* ABOUT THIS TASK
From the entries below, extract every line that includes the word "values".

* * * * * * *

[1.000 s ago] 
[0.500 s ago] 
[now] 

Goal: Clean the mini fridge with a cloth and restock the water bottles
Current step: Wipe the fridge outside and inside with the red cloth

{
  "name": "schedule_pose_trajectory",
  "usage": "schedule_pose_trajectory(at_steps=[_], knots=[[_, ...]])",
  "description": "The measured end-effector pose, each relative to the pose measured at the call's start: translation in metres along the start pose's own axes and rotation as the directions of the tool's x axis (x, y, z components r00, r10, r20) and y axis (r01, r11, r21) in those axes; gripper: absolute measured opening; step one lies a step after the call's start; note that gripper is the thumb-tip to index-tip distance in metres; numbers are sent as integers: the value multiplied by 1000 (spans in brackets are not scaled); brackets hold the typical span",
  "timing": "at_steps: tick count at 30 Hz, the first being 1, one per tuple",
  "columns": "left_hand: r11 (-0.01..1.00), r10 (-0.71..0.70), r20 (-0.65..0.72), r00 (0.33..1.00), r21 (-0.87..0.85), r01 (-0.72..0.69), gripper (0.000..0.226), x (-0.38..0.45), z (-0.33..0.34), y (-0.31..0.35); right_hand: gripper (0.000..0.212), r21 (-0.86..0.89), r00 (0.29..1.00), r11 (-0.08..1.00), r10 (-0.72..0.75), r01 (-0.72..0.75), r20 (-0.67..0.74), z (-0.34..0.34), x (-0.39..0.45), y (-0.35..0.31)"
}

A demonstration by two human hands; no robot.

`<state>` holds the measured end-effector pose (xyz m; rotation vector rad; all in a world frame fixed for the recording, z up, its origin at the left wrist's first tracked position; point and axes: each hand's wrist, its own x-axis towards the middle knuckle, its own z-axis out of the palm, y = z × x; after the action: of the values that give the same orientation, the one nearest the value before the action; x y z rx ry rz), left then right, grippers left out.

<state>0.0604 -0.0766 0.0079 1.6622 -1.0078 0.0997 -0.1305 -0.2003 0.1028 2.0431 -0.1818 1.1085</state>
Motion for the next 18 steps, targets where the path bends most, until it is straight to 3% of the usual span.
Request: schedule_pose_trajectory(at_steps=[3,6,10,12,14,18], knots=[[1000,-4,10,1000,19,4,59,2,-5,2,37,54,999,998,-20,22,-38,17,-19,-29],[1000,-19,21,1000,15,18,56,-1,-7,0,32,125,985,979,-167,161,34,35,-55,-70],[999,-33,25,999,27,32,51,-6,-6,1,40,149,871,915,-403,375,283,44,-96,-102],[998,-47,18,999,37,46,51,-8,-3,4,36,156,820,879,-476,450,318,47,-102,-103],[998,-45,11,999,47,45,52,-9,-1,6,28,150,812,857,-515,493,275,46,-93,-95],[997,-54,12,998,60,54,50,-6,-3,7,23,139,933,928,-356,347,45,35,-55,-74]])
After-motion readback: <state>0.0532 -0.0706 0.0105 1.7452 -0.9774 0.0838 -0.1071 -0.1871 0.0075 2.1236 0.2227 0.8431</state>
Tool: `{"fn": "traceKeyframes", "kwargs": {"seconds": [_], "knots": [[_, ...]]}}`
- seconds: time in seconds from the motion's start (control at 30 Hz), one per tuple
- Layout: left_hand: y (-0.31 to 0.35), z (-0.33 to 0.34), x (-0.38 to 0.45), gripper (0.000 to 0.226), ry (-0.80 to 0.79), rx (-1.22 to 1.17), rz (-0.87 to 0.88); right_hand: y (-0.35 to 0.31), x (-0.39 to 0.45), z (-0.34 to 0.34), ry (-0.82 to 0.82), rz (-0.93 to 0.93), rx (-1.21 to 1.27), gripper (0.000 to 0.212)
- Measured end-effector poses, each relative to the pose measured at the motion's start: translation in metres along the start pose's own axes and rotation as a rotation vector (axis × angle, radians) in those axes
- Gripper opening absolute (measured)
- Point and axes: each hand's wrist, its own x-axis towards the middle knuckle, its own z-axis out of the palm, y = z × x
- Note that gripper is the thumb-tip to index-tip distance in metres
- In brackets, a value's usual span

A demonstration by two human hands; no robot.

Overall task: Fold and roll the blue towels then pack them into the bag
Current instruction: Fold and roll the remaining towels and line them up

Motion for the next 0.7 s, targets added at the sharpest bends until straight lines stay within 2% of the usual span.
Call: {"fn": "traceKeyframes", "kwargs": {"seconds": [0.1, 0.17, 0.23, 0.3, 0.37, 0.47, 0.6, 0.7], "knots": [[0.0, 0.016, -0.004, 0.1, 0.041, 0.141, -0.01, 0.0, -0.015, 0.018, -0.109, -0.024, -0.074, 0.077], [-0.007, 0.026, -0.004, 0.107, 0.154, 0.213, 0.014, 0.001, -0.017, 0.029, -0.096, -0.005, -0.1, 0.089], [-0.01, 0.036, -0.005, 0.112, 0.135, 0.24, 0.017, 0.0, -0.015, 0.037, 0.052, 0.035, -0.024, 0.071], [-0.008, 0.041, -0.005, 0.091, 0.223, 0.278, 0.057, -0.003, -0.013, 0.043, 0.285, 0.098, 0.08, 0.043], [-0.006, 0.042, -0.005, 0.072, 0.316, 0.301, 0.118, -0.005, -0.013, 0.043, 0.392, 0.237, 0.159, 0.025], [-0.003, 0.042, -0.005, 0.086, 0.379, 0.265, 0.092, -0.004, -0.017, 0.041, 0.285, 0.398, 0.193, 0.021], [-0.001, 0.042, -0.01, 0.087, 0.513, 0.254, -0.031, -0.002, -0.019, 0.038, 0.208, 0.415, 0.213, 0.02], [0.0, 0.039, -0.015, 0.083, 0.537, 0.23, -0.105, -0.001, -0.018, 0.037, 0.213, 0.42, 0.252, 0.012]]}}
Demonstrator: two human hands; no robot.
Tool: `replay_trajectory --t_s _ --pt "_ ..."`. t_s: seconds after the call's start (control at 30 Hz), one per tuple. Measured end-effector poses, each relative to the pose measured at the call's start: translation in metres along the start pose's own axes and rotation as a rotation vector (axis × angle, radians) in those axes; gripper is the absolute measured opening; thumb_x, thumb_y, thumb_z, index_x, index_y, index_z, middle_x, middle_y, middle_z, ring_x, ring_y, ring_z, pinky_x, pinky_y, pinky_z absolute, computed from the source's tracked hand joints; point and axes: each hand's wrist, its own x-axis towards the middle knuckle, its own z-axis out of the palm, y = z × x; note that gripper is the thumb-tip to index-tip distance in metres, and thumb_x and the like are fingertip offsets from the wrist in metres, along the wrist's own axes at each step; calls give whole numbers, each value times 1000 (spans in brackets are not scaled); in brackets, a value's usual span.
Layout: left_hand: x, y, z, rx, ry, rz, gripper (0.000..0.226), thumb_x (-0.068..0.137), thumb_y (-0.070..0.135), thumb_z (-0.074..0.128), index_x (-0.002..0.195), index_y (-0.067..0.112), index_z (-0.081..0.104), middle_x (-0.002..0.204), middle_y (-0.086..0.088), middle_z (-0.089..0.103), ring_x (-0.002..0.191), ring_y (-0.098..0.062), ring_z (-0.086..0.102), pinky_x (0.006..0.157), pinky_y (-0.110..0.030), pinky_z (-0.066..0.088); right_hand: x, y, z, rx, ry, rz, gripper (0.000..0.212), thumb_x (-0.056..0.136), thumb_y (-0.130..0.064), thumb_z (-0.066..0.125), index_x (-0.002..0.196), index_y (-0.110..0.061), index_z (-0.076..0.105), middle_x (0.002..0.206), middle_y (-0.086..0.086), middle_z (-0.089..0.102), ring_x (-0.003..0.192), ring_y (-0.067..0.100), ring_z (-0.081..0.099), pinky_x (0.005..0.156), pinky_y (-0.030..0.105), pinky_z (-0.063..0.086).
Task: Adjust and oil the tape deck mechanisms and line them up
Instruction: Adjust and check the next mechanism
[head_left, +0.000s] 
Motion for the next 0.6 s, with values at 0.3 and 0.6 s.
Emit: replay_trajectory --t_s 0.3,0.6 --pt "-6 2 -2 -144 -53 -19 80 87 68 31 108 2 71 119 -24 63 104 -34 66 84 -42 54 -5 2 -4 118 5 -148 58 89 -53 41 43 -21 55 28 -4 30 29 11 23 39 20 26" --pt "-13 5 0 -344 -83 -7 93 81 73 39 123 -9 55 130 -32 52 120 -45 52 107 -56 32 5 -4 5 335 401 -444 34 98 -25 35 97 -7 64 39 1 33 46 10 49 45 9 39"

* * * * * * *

* TASK SOLUTION
`<state>` holds the measured end-effector pose (xyz m; rotation vector rad; all in a world frame fixed for the recording, z up, its origin at the left wrist's first tracked position; point and axes: each hand's wrist, its own x-axis towards the middle knuckle, its own z-axis out of the palm, y = z × x; after the action: of the values that give the same orientation, the one nearest the value before the action; x y z rx ry rz), left then right, grippers left out.
Motion for the next 0.6 s, with values at 0.3 and 0.6 s.

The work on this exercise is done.